#### What you have to do:
Transcribe every entry word for word, but skip the images.

#### Excerpted records:
::::::::

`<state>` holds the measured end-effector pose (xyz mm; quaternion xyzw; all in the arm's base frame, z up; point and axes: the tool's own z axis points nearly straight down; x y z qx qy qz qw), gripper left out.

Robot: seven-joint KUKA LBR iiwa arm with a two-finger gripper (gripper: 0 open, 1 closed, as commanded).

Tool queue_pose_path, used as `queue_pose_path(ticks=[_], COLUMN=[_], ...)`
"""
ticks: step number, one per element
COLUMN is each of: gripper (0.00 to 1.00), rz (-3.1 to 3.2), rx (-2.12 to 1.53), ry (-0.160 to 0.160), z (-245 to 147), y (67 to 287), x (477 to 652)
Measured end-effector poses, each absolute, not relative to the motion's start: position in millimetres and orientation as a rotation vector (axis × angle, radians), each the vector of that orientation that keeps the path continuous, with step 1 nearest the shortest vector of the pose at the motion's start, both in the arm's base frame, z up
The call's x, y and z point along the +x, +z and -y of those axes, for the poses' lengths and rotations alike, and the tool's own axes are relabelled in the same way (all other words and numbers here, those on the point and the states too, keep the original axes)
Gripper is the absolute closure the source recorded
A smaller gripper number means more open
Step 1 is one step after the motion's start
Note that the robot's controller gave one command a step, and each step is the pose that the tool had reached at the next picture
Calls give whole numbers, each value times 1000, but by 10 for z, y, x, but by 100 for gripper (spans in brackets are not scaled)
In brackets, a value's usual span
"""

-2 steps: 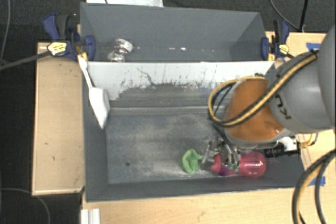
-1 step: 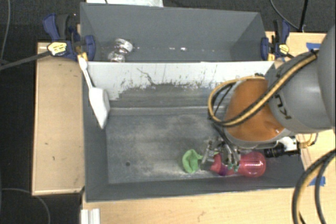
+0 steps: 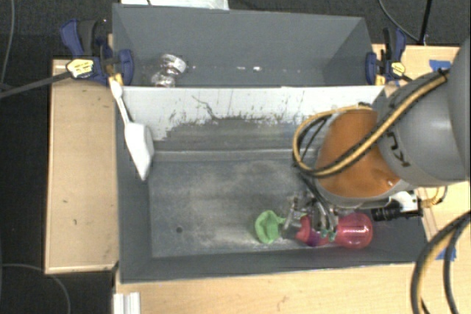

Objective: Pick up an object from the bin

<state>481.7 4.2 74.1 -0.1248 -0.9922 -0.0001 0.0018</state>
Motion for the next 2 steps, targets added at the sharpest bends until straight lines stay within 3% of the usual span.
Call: queue_pose_path(ticks=[2], gripper=[100], rz=[3117], rx=[-392], ry=[-1], z=[-42], y=[1114], x=[4828])
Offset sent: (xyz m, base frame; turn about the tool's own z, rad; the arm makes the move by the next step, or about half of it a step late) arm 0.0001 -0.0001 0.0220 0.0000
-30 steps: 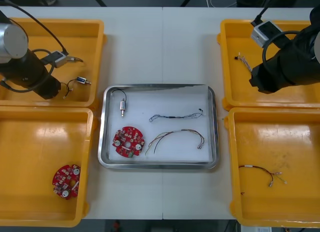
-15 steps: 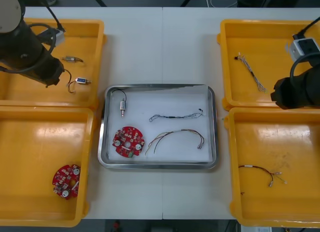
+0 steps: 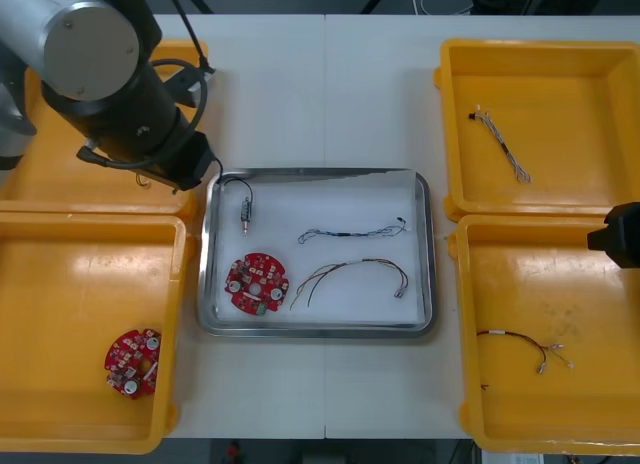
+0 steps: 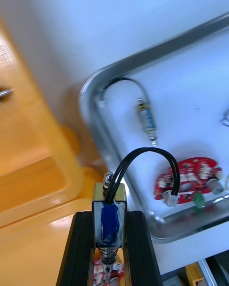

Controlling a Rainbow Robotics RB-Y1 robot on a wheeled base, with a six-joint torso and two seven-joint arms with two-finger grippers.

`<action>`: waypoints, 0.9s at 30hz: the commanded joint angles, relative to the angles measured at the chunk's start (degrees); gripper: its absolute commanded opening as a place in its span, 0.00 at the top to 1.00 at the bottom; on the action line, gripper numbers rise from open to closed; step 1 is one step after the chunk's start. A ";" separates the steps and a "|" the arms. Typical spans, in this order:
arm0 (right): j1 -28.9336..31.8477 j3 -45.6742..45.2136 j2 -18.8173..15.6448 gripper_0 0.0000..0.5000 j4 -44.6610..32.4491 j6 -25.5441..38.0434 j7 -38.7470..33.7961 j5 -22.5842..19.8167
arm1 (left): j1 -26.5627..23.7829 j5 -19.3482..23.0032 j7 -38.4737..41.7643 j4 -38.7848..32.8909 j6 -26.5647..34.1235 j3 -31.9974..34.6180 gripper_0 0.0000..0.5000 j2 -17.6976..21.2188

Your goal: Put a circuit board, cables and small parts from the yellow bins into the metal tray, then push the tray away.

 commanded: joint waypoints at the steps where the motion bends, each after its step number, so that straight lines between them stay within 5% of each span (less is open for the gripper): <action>1: 3.11 -2.00 -2.17 0.00 -2.15 0.17 -2.53 0.32 | -5.26 -1.35 11.58 -1.61 0.03 -5.17 1.00 -5.16; 13: 5.39 -1.83 -2.26 0.00 -2.15 0.17 -3.67 1.20 | -5.43 -3.46 13.96 6.74 -16.14 -17.65 1.00 -6.39; 27: 5.83 0.10 -2.34 0.00 -2.06 0.17 -4.73 2.79 | -5.43 -8.11 13.78 14.12 -23.00 -22.84 1.00 -8.67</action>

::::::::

#### Result:
`<state>` holds the measured end-effector pose (xyz mm; quaternion xyzw; all in the arm's base frame, z up; point and axes: the tool's own z axis points nearly straight down; x y z qx qy qz qw), gripper left out.

Robot: seven-joint KUKA LBR iiwa arm with a two-finger gripper (gripper: 0 open, 1 closed, as commanded).

Tool queue_pose_path, used as `queue_pose_path(ticks=[_], COLUMN=[_], ...)`
"""
ticks: step number, one per element
COLUMN is each of: gripper (0.00 to 1.00), rz (-3.1 to 3.2), rx (-2.12 to 1.53), ry (-0.160 to 0.160), z (-245 to 147), y (67 to 287), x (477 to 652)
Measured end-effector poses, each absolute, not relative to the motion's start: position in millimetres and orientation as a rotation vector (axis × angle, radians), each the vector of that orientation that keeps the path continuous, with step 1 nearest the shortest vector of the pose at the motion's start, both in the arm's base frame, z up
The call's x, y and z point along the +x, +z and -y of those axes, for the poses' lengths and rotations alike, and the tool's own axes are relabelled in the same way (all other words and numbers here, those on the point and the states too, keep the original axes)
Gripper is the absolute closure the source recorded
A smaller gripper number means more open
Step 1 is one step after the motion's start
Note that the robot's controller gave one command a step, and each step is the pose that the tool had reached at the next picture
Calls give whole numbers, each value times 1000, but by 10 for z, y, x, but by 100 for gripper (spans in brackets are not scaled)
In brackets, a value's usual span
"""

-2 steps: 
-1 step: 
+0 steps: 

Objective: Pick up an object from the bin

<state>481.7 4.2 74.1 -0.1248 -0.9922 -0.0001 0.0018</state>
Motion for the next 2 steps, targets added at the sharpest bends until straight lines stay within 3% of the usual span.
Call: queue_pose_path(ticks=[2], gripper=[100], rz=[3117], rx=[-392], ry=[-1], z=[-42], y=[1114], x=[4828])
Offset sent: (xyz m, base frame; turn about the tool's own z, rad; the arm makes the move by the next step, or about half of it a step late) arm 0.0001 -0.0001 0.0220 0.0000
-30 steps: 
-15 steps: 
+0 steps: 
+0 steps: 

Controlling a Rainbow Robotics RB-Y1 robot on a wheeled base, with a six-joint torso and two seven-joint arms with two-finger grippers.

`<action>`: waypoints, 0.9s at 30hz: the commanded joint angles, relative to the angles measured at the chunk's start (degrees); gripper: its absolute commanded opening as a place in its span, 0.00 at the top to 1.00 at the bottom; on the action line, gripper numbers rise from open to closed; step 1 is one step after the chunk's start. A ";" separates the steps and a "|" the arms. Typical spans, in this order:
arm0 (right): j1 -28.9336..31.8477 j3 -45.6742..45.2136 j2 -18.8173..15.6448 gripper_0 0.0000..0.5000 j4 -44.6610..32.4491 j6 -25.5441..38.0434 j7 -38.7470..33.7961 j5 -22.5842..19.8167
arm1 (left): j1 -26.5627..23.7829 j5 -19.3482..23.0032 j7 -38.4737..41.7643 j4 -38.7848..32.8909 j6 -26.5647..34.1235 j3 -31.9974..34.6180 gripper_0 0.0000..0.5000 j2 -17.6976..21.2188

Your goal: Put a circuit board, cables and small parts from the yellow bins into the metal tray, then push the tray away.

 commanded: joint waypoints at the steps where the motion bends, each after its step number, so that straight lines between them stay within 5% of each span (less is open for the gripper): <action>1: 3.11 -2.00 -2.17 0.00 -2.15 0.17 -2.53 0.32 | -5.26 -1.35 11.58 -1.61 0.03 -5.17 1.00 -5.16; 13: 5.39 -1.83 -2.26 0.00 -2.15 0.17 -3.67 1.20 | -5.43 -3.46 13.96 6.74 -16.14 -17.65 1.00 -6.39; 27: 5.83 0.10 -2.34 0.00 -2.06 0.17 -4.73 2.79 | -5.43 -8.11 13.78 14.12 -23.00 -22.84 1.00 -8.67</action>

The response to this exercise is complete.